5. What's a technology that you're excited about (could be a computing tool, a machine learning algorithm in a library, etc)? Tell me some of the pros and cons of it and competing technologies.

We also give out a 4-6 hour task as homework, and evaluate the code quality, tools used, answers provided, etc.

jhallenworld · on Feb 12, 2015

My introduction to the central limit theorem was that chained independent random processes tend to result in a Gaussian distribution. This is so general that one is surprised when one finds non-Gaussian distributions (canonical example: the stock market).

I attended a lecture by Mandelbrot (shortly before he died) where he spoke at length about this- take a look at stable distributions and the generalized central limit theorem.

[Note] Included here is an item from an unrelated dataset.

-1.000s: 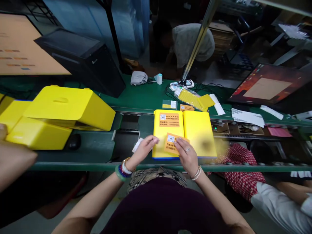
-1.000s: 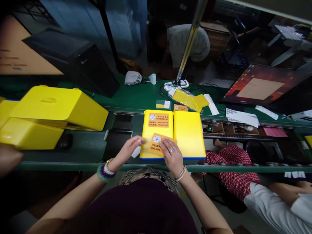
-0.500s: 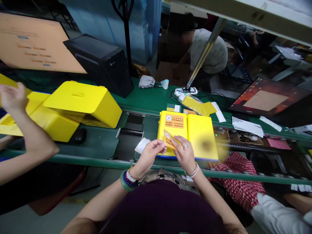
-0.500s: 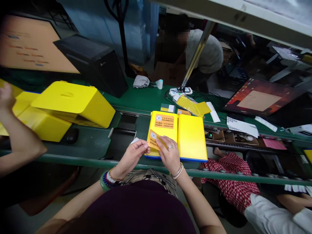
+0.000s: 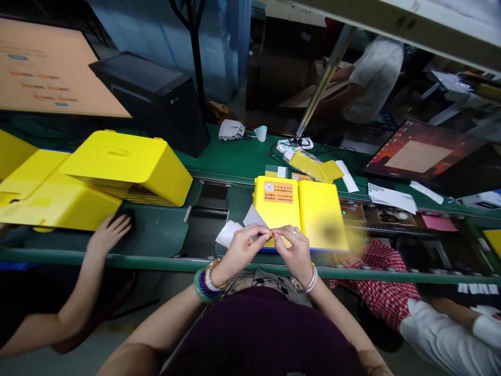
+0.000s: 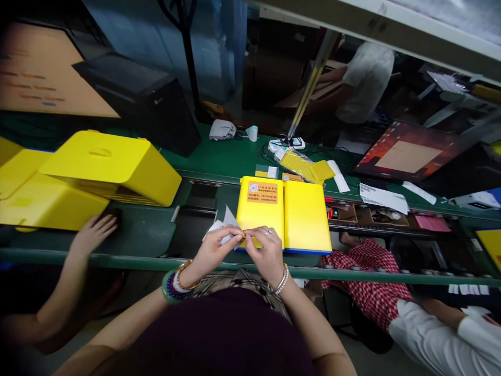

dnautics · on Feb 14, 2015

I think that Mandelbrot's point is actually quite the opposite - that non-gaussian stable distributions are the norm; and that we are trained to see gaussians and that's why we're surprised. When alpha is very close to 2 (e.g. 1.9 and above it really makes little difference) but even a bit lower like 1.8 you can have some very scary consequences for modelling. In his book he has an example of an insurance market and modelling the failure of insurance companies... Which was especially poignant considering what happened after he died (and what is happening now).

giarc · on Feb 13, 2015

Is it not tradition to use n for sample size rather than N? N is typically population size (in my experience).

jordigh · on Feb 13, 2015

I don't think any tradition is too entrenched on this particular point.

giarc · on Feb 13, 2015

You might be right. In my stats courses, we used lower case letters for all sample estimates and upper case for all population values.

eliwjones · on Feb 12, 2015

To me.. the core idea is that (given one chooses, over and over, from a bunch of independent and identically distributed events.):

There are more ways for everything to happen than there are ways for one thing to happen over and over.

willvarfar · on Feb 12, 2015

An interesting bit of trivia for computer history buffs:

Alan Turing independently discovered the Central Limit Theorem while still an undergrad in 1934.